--- Records for this exercise Enclosed Below ---
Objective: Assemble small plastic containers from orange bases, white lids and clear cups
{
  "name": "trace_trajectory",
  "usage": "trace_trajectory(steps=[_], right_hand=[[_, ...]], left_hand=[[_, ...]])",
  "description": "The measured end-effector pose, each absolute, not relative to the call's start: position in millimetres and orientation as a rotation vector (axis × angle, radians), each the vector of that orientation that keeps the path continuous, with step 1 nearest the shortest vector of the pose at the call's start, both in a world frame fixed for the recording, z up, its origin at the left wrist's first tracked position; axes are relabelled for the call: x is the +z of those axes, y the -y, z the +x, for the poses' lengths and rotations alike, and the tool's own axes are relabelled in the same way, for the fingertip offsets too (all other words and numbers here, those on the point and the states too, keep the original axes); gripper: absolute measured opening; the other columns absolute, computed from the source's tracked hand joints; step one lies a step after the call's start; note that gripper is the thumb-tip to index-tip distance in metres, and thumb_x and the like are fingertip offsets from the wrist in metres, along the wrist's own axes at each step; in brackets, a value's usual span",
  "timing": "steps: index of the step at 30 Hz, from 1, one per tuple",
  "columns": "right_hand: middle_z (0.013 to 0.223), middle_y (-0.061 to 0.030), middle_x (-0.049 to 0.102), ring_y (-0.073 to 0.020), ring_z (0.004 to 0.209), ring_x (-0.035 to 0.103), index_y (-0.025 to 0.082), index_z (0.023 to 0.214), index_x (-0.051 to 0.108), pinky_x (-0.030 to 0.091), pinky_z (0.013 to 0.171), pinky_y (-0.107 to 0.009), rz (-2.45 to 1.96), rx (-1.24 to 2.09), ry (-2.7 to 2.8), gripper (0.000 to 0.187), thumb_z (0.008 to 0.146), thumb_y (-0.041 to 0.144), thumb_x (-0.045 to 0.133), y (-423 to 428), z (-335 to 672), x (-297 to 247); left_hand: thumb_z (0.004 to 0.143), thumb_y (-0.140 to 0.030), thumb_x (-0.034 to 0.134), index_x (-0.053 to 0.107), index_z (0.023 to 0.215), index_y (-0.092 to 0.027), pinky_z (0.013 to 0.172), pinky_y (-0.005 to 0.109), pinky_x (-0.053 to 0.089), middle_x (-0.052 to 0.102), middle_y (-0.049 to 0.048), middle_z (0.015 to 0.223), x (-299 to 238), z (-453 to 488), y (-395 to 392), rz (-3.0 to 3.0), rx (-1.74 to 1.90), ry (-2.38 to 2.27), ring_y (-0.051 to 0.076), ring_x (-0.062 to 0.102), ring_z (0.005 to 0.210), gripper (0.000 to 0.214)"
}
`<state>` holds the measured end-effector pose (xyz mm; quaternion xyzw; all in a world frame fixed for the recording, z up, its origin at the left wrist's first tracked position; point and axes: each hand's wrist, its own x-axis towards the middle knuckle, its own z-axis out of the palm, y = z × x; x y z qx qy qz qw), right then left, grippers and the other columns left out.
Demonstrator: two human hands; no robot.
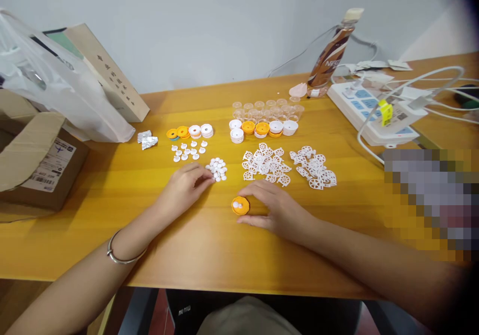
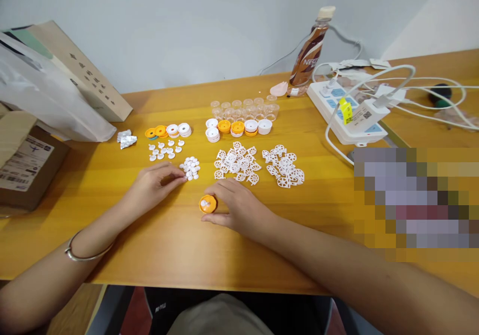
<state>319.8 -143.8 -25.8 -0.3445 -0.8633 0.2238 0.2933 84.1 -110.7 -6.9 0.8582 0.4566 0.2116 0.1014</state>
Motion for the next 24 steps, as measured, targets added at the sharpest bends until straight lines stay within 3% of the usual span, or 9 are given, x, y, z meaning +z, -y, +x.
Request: trace_trajectory(steps=[6,10,17,21,24], right_hand=[[0.086,-0.0036,0.065,-0.0162,0.083,0.060,0.021,0.093,0.056,0.049,0.076,-0.030,-0.861,0.598,2.153,0.024,0.075,0.034,0.065,146,323,-21],[0.080,-0.0030,0.066,-0.0138,0.076,0.062,0.020,0.087,0.058,0.050,0.072,-0.028,-0.856,0.585,2.031,0.009,0.080,0.024,0.060,146,322,-20],[0.078,-0.0012,0.068,-0.0114,0.071,0.063,0.020,0.093,0.062,0.051,0.067,-0.024,-0.814,0.612,2.081,0.012,0.086,0.023,0.053,147,317,-23],[0.076,-0.0024,0.067,-0.0121,0.070,0.062,0.019,0.092,0.063,0.051,0.065,-0.025,-0.820,0.603,2.109,0.015,0.087,0.022,0.049,145,321,-25],[0.081,-0.0055,0.066,-0.0143,0.074,0.061,0.018,0.093,0.062,0.051,0.067,-0.028,-0.795,0.553,2.220,0.016,0.088,0.020,0.047,141,328,-26]], left_hand=[[0.082,-0.018,0.053,0.064,0.081,-0.015,0.065,0.027,0.048,0.066,0.0046,0.077,-5,78,110,2.915,0.537,-1.245,0.015,0.060,0.068,0.011],[0.081,-0.017,0.054,0.063,0.085,-0.015,0.068,0.029,0.049,0.068,0.0051,0.079,-5,89,122,2.852,0.793,-1.139,0.015,0.061,0.070,0.010],[0.082,-0.015,0.056,0.062,0.094,-0.017,0.066,0.026,0.050,0.068,0.0042,0.081,-8,119,150,2.478,1.085,-0.870,0.012,0.061,0.072,0.013],[0.083,-0.015,0.055,0.061,0.096,-0.017,0.070,0.028,0.049,0.066,0.0055,0.085,-7,119,149,2.446,1.002,-0.887,0.013,0.060,0.076,0.014],[0.081,-0.025,0.059,0.058,0.101,-0.016,0.076,0.031,0.049,0.064,0.0078,0.092,-4,116,145,2.444,0.832,-0.923,0.016,0.058,0.084,0.023]])
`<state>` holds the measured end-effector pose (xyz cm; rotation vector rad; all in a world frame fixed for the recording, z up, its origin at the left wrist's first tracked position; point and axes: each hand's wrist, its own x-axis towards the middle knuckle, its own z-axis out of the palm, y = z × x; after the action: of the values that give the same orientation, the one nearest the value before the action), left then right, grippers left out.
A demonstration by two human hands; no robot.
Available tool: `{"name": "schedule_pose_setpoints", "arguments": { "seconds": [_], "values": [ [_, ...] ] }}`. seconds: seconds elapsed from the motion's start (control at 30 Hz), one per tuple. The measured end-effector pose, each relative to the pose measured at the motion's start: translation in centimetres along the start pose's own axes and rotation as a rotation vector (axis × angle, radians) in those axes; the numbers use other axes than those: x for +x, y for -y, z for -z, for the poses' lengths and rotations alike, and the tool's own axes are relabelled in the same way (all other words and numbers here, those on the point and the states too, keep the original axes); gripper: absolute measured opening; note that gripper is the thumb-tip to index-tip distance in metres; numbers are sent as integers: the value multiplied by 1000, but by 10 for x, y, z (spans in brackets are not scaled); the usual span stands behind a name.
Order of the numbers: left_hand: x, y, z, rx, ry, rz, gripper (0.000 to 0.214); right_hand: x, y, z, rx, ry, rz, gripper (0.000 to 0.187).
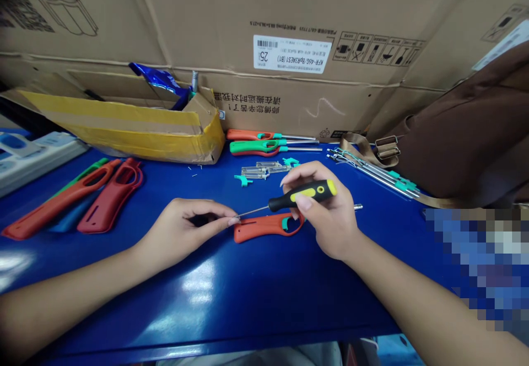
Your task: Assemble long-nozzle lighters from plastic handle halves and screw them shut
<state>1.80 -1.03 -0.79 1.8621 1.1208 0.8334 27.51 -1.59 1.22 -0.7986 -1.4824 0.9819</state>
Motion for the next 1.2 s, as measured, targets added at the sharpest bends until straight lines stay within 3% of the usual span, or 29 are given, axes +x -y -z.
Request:
{"name": "schedule_pose_setpoints", "arguments": {
  "seconds": [0.33, 0.63, 0.97, 1.03, 1.2],
  "values": [
    [0, -4, 1, 0, 46, -166, 10, 1, 4, 1, 56, 114, -3, 22],
    [1, -2, 0, -55, 84, -201, 10, -4, 10, -2, 92, 244, -32, 21],
    [1, 0, 1, -35, 89, -258, 10, 2, 12, -4, 167, 194, -105, 20],
    [0, 1, 1, -2, 80, -252, 18, 4, 13, -4, 152, 148, -114, 21],
    [0, 8, -1, 188, 99, -310, 61, 9, 16, -2, 108, 61, -106, 24]
  ]
}}
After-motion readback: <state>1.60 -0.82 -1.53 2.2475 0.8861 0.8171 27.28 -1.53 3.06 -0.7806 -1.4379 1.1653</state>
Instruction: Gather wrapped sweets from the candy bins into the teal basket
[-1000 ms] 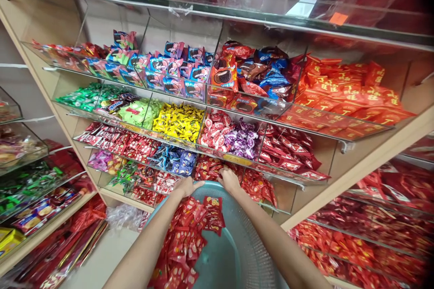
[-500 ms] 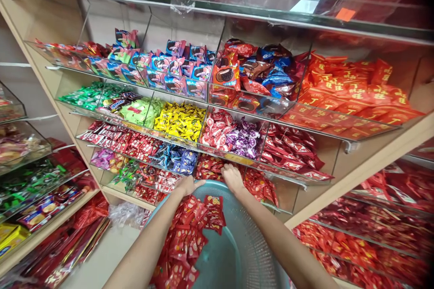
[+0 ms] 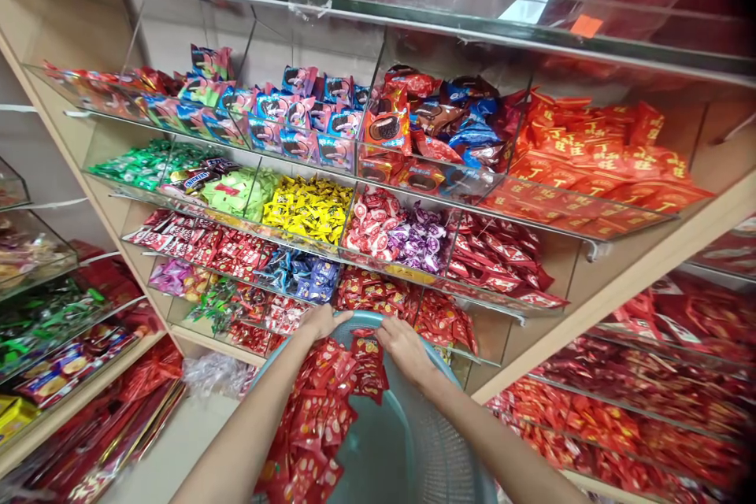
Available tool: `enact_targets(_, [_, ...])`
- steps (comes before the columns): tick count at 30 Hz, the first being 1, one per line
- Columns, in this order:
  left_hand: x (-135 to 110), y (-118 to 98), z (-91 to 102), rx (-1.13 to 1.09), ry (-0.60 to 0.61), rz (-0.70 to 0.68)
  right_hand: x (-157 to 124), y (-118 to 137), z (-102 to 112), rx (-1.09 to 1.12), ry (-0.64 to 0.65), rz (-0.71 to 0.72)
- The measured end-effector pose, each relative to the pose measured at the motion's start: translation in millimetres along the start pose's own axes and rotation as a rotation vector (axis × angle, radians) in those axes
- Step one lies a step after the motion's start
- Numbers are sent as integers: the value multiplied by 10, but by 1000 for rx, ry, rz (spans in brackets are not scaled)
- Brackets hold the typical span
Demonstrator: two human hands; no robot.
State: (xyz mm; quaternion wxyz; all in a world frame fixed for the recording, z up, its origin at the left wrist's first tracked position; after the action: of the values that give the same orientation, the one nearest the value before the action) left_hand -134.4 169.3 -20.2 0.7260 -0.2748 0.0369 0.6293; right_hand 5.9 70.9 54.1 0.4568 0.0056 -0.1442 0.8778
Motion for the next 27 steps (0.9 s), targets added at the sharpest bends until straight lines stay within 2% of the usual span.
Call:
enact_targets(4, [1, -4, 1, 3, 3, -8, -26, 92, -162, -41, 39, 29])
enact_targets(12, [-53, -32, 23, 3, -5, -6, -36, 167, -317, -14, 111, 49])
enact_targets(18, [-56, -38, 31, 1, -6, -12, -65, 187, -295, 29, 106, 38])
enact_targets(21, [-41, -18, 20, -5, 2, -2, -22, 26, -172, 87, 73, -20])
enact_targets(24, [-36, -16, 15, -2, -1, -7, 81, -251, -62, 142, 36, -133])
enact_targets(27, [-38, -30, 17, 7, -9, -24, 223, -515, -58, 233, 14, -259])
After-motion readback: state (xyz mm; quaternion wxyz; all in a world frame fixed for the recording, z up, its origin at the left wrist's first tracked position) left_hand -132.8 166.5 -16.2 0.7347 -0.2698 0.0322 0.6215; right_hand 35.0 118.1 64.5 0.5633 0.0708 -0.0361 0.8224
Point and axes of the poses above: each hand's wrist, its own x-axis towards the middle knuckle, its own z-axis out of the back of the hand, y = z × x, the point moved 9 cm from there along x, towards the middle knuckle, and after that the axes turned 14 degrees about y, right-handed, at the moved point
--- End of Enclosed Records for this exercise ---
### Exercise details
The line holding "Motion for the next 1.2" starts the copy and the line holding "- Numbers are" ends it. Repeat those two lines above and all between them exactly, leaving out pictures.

### Response below
Motion for the next 1.2 s, as measured, targets added at the sharpest bends until straight lines stay within 3% of the usual span, or 29 are given, axes +x -y -z.
Request:
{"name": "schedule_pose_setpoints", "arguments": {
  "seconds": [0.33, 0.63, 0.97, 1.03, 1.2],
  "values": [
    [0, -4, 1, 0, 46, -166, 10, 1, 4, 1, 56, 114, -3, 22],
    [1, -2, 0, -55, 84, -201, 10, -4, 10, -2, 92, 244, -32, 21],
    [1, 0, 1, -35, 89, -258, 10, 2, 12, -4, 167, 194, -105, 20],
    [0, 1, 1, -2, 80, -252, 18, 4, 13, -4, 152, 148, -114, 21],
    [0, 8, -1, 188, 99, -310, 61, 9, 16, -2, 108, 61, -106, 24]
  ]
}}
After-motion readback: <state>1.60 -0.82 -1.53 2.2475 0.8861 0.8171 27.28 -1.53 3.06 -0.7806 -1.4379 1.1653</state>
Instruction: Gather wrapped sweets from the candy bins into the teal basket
[-1000 ms] 
[-500 ms] 
[+0 ms] 
Available tool: `enact_targets(_, [_, ...])`
- steps (comes before the columns): tick count at 30 Hz, the first being 1, one per line
- Columns, in this order:
  left_hand: x (-135 to 110), y (-118 to 98), z (-91 to 102), rx (-1.13 to 1.09), ry (-0.60 to 0.61), rz (-0.70 to 0.68)
  right_hand: x (-157 to 124), y (-118 to 137), z (-102 to 112), rx (-1.09 to 1.12), ry (-0.64 to 0.65), rz (-0.71 to 0.72)
- The measured end-effector pose, each relative to the pose measured at the motion's start: translation in millimetres along the start pose's own axes and rotation as a rotation vector (axis × angle, radians) in those axes
- Step one lies a step after the motion's start
- Numbers are sent as integers: the value multiplied by 10, but by 1000 for rx, ry, rz (spans in brackets are not scaled)

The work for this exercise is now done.